EXERCISE DIRECTIONS
I need every line that includes the word "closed" copied from the material.

EXERCISE MATERIALS
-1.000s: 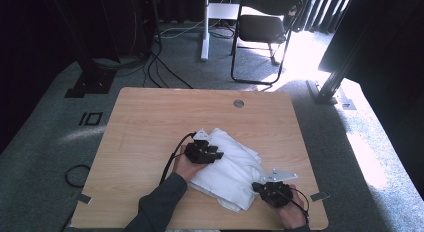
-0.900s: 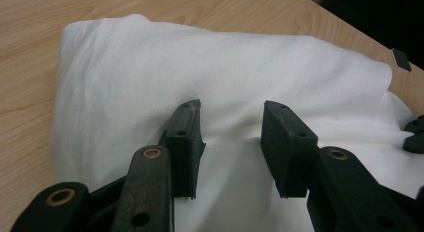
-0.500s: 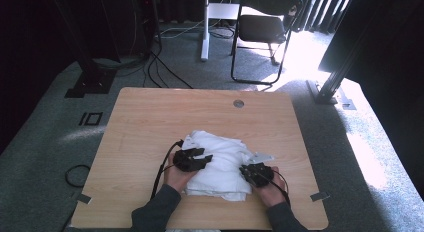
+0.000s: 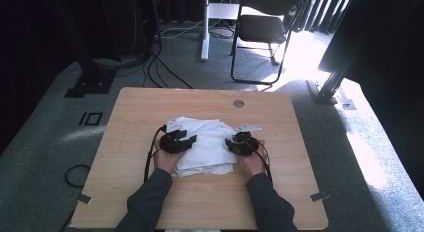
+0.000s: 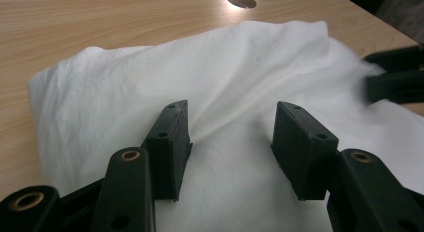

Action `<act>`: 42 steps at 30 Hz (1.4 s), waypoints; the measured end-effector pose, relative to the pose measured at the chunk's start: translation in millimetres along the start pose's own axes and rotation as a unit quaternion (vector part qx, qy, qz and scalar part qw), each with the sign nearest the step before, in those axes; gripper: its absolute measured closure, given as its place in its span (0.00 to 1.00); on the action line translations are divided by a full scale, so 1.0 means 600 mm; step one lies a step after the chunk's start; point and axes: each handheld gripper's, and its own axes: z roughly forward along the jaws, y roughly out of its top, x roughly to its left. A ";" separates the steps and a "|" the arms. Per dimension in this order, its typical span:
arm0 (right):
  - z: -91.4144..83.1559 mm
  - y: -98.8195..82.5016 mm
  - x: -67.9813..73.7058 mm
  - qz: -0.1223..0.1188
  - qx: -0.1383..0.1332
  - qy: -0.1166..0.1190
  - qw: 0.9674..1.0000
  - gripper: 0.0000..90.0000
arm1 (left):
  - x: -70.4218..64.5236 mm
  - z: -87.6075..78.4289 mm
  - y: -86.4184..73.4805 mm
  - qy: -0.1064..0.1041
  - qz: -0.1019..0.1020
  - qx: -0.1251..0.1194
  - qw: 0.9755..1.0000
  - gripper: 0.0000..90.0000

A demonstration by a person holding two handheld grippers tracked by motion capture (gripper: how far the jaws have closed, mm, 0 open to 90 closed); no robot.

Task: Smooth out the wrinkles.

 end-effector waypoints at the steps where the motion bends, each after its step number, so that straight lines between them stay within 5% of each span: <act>1: -0.012 0.001 -0.001 0.006 -0.012 0.003 1.000 0.63 | 0.000 0.000 0.000 0.000 0.000 0.000 1.000 0.55; 2: -0.038 0.000 -0.001 0.014 -0.032 0.014 0.999 0.61 | -0.004 -0.001 0.000 0.001 0.007 0.000 1.000 0.54; 6: -0.038 -0.009 0.004 0.019 -0.018 0.028 0.999 0.58 | -0.009 -0.002 0.000 0.003 0.016 -0.001 1.000 0.51; 9: -0.003 -0.030 0.015 0.033 0.032 0.044 0.998 0.57 | -0.011 -0.004 0.000 0.000 0.021 0.000 1.000 0.51; 10: 0.004 -0.037 0.018 0.036 0.045 0.045 0.997 0.67 | -0.012 -0.005 -0.001 0.000 0.022 0.000 1.000 0.51; 12: 0.007 -0.044 0.021 0.034 0.054 0.041 0.997 0.74 | -0.013 -0.006 -0.002 0.000 0.025 0.000 1.000 0.51; 13: 0.003 -0.057 0.021 0.031 0.072 0.034 0.996 0.94 | -0.015 -0.009 -0.004 -0.002 0.030 -0.001 1.000 0.51; 18: -0.028 -0.081 0.009 0.024 0.091 -0.002 0.996 0.98 | -0.029 -0.037 -0.014 -0.010 0.043 -0.016 0.999 0.49; 20: -0.041 -0.097 0.002 0.019 0.109 -0.008 0.994 0.94 | -0.040 -0.070 -0.024 -0.030 0.054 -0.030 0.998 0.49; 21: -0.051 -0.104 -0.002 0.022 0.104 -0.017 0.994 0.82 | -0.042 -0.074 -0.026 -0.034 0.056 -0.033 0.997 0.50; 25: -0.070 -0.088 -0.003 0.036 0.031 0.010 0.999 0.64 | -0.062 -0.091 -0.039 -0.063 0.069 -0.034 0.995 0.51; 26: -0.070 -0.088 -0.003 0.036 0.031 0.010 0.999 0.64 | -0.062 -0.091 -0.039 -0.063 0.069 -0.034 0.995 0.51; 28: -0.063 -0.047 0.006 0.041 -0.009 0.005 0.999 0.54 | -0.081 -0.082 -0.050 -0.081 0.072 -0.024 0.994 0.51; 31: -0.035 -0.019 0.003 0.055 -0.014 0.006 0.998 0.57 | -0.109 -0.063 -0.063 -0.105 0.108 -0.007 0.989 0.52; 33: -0.014 -0.008 -0.002 0.053 0.008 0.006 0.999 0.80 | -0.119 -0.045 -0.070 -0.119 0.119 0.020 0.985 0.55; 35: -0.002 -0.003 -0.014 0.056 0.017 -0.020 0.998 0.93 | -0.120 -0.030 -0.080 -0.126 0.119 0.042 0.984 0.57; 36: 0.001 -0.003 -0.027 0.078 0.019 -0.023 0.997 0.95 | -0.119 -0.027 -0.083 -0.133 0.117 0.045 0.983 0.57; 39: 0.002 -0.008 -0.046 0.098 0.024 -0.025 0.995 0.95 | -0.116 -0.026 -0.092 -0.152 0.114 0.052 0.980 0.57; 42: 0.002 -0.021 -0.055 0.099 0.034 -0.071 0.992 0.85 | -0.118 -0.030 -0.096 -0.149 0.124 0.059 0.979 0.56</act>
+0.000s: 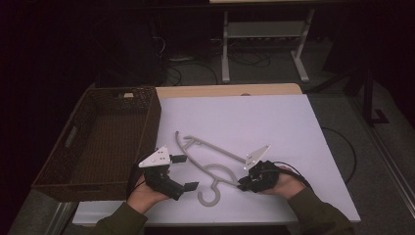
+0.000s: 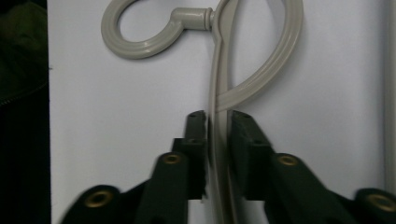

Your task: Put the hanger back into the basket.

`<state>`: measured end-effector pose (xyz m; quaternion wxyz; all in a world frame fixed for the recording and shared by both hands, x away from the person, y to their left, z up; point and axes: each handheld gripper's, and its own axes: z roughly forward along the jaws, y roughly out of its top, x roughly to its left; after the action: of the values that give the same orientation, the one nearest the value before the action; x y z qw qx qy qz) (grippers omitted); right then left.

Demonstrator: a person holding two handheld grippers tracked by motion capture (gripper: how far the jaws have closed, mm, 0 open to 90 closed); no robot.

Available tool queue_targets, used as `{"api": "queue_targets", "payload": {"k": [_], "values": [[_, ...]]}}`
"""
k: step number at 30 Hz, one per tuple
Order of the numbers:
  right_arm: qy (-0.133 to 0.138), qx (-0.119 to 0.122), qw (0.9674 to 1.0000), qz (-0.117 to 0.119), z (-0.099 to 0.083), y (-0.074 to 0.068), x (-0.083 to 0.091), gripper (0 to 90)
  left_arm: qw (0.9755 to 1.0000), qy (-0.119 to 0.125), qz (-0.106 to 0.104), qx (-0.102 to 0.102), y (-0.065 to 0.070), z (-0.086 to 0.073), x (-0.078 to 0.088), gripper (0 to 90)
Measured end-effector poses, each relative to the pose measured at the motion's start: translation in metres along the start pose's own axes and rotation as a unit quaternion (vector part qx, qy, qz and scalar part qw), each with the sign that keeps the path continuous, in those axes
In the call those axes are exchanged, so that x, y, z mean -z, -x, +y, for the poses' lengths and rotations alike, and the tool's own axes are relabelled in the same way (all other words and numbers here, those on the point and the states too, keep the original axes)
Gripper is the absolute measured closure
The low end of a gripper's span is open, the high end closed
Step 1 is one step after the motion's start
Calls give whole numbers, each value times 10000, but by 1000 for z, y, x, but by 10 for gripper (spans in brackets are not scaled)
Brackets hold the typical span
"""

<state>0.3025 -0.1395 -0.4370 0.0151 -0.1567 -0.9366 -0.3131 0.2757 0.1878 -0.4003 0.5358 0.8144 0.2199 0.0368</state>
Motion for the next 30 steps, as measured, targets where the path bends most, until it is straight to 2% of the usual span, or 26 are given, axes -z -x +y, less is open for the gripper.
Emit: {"api": "queue_targets", "payload": {"k": [1,4,7,8,11,13,15,16,18,20,22,24,28,30], "values": [[32,-6,10000,-36,0,0,2,676,10000,6,4,6,0,0,0,0],[251,-116,9996,-113,-2,3,12,680,10000,-10,3,2,0,0,0,0],[406,-249,9985,-284,-5,8,23,739,10000,-11,5,-2,0,0,0,0],[424,-374,9979,-328,-7,9,26,765,10000,-7,6,4,0,0,-1,0],[408,-759,9954,-427,-10,12,31,851,10000,-7,3,16,0,-1,-1,0],[340,-822,9947,-523,-12,15,32,891,10000,-10,5,11,0,-1,-1,0],[252,-892,9937,-627,-14,18,32,893,10000,-8,7,18,-1,-1,-1,0],[190,-821,9939,-705,-16,20,31,894,10000,-9,9,19,-1,-1,-1,0],[121,-952,9925,-757,-17,20,29,894,10000,-12,15,8,0,-1,-1,0],[20,-880,9919,-914,-19,23,28,895,10000,-7,18,5,0,-1,-1,0],[-13,-984,9903,-980,-19,23,28,895,10000,-10,18,-1,0,-1,-1,0],[23,-1023,9900,-968,-20,25,28,896,10000,-17,14,-11,0,-1,-1,0],[18,-1097,9871,-1165,-20,29,29,896,10000,-17,12,0,0,-1,-1,0],[29,-1138,9867,-1157,-21,33,30,896,10000,-24,13,12,0,-1,-2,0]]}}
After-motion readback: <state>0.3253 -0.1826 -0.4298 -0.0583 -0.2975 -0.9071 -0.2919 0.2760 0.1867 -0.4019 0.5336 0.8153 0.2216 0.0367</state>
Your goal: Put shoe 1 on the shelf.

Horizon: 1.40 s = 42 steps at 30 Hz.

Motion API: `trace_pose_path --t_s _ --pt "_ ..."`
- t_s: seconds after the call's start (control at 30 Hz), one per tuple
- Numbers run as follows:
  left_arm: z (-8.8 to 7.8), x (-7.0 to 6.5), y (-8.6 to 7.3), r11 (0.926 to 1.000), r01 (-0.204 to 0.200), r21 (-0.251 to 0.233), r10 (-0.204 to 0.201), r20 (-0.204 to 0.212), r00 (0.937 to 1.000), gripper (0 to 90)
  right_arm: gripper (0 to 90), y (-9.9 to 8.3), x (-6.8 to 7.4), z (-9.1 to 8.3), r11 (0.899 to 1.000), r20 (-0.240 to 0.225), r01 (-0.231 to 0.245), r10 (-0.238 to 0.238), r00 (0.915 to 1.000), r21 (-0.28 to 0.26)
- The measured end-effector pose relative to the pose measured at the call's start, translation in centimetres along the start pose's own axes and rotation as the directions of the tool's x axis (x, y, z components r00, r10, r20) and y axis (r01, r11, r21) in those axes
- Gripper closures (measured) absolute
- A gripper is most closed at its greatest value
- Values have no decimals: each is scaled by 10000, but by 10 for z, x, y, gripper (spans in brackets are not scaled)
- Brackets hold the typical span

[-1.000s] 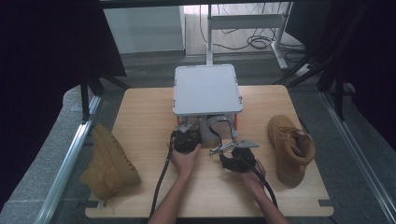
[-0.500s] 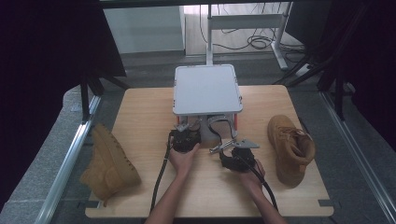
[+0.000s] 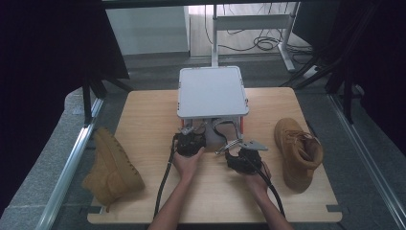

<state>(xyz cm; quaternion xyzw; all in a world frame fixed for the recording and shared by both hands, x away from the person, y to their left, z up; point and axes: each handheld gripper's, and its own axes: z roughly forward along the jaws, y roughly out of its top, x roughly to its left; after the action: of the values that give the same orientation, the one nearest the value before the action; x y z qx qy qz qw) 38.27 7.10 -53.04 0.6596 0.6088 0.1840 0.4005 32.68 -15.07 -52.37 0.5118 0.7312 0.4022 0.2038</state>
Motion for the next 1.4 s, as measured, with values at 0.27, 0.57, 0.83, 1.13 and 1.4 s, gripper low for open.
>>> trace_pose_path --t_s 0.27,0.57,0.83,1.13,1.4 --pt "0 0 0 10000 35 -4 -35 24 10000 451 335 5 0 5 9994 33 -320 321 9995 -90" --pt "0 1 0 10000 94 15 -94 76 9999 451 335 13 3 16 9975 120 -694 696 9975 -150" --pt "0 1 1 9999 102 28 -102 107 9999 450 337 20 0 26 9939 146 -1044 1050 9944 -364" --pt "0 1 1 9999 113 37 -114 104 9999 450 337 27 0 41 9880 204 -1446 1459 9891 -544" --pt "0 1 1 9999 129 49 -130 142 9998 450 337 35 0 51 9840 373 -1636 1665 9853 -707"
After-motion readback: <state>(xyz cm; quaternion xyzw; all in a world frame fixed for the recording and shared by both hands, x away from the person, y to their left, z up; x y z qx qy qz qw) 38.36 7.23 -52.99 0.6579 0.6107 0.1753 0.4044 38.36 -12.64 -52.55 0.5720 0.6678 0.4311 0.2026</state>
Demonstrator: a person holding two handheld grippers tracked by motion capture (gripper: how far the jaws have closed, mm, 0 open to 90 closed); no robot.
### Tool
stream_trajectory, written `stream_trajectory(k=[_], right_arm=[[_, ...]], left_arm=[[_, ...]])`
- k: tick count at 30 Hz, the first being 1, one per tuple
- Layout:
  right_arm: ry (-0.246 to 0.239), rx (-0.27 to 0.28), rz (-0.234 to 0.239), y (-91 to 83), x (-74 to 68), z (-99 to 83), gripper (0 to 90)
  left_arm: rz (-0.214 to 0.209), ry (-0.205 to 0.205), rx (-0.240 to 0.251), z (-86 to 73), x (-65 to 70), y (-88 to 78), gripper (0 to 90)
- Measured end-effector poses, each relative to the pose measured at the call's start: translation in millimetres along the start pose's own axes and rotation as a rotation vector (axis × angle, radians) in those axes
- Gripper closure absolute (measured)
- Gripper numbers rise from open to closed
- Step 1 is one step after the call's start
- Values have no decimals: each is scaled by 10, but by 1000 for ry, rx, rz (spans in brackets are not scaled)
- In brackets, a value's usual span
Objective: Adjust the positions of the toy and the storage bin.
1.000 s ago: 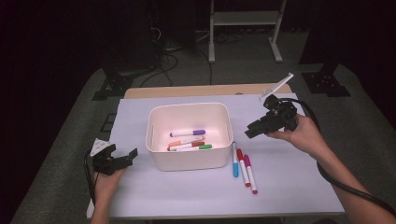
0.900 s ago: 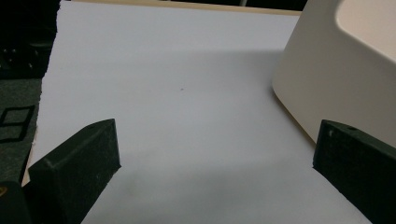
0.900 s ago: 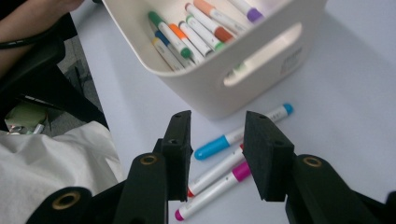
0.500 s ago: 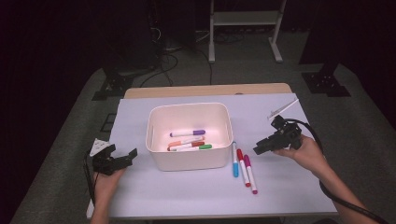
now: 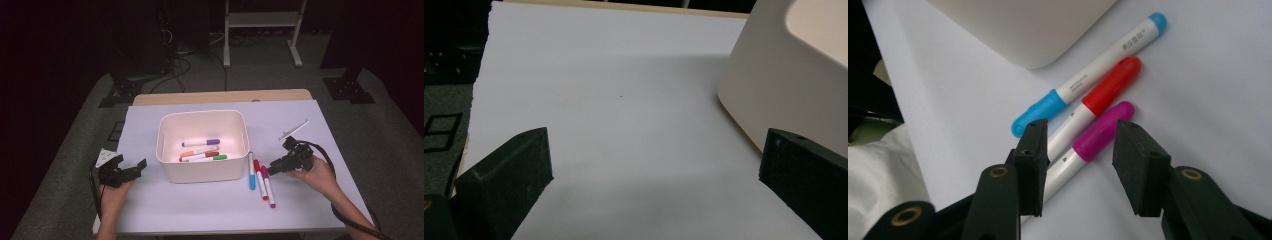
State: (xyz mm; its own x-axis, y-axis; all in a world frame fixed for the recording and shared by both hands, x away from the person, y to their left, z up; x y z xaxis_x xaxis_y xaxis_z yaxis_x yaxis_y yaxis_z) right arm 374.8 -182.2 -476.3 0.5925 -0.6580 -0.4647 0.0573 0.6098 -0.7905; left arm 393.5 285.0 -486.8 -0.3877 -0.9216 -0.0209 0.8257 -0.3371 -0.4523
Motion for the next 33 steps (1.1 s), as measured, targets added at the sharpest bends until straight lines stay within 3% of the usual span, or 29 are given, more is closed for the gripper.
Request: stream_trajectory(k=[5,9,13,18,19,22,27,33], right_arm=[[-8,-9,-33,153,27,-43,563],[-16,-7,-55,193,21,-47,563],[-36,-16,-117,257,38,-82,567],[-36,-16,-140,279,68,-105,566],[-46,-33,-179,293,111,-140,574],[-38,-23,-180,277,119,-155,580],[-48,-28,-246,193,190,-240,600],[-33,-17,-260,117,262,-318,650]], left_arm=[[0,-1,-1,-1,0,0,0],[1,-2,1,1,1,-1,0],[1,-2,1,1,-2,-2,0],[1,-2,2,2,-3,-4,0],[1,-3,1,1,-5,-5,0],[3,-5,3,1,-7,-5,0],[1,-3,1,2,1,-3,0],[1,-2,0,1,1,-2,0]])
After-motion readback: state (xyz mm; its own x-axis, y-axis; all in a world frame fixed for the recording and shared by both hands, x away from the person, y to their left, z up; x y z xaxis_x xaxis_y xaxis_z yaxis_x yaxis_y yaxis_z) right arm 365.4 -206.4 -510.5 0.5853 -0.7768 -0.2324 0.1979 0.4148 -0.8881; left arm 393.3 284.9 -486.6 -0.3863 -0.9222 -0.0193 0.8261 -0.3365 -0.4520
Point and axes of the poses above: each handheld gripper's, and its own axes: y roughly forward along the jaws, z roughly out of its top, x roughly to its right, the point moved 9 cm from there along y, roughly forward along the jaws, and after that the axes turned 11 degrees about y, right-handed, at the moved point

PROBLEM SOLUTION
A demonstration by a person holding two handheld grippers tracked by motion capture (gripper: how far the jaws have closed, mm, 0 open to 90 closed); no robot.
Demonstrator: a person holding two handheld grippers tracked by motion capture (gripper: how far the jaws have closed, mm, 0 open to 90 closed); no robot.
The low end of a gripper's span is open, the high end closed
- A gripper is most closed at its greatest value
Demonstrator: a person holding two handheld grippers tracked by motion capture (gripper: how far the jaws have closed, mm, 0 open to 90 closed); no robot.
- Gripper numbers rise from open to closed
Motion for the next 33 steps (1.1 s), as measured, targets added at the sharpest bends until straight lines stay within 3% of the usual span, or 29 are given, more is closed for the gripper.

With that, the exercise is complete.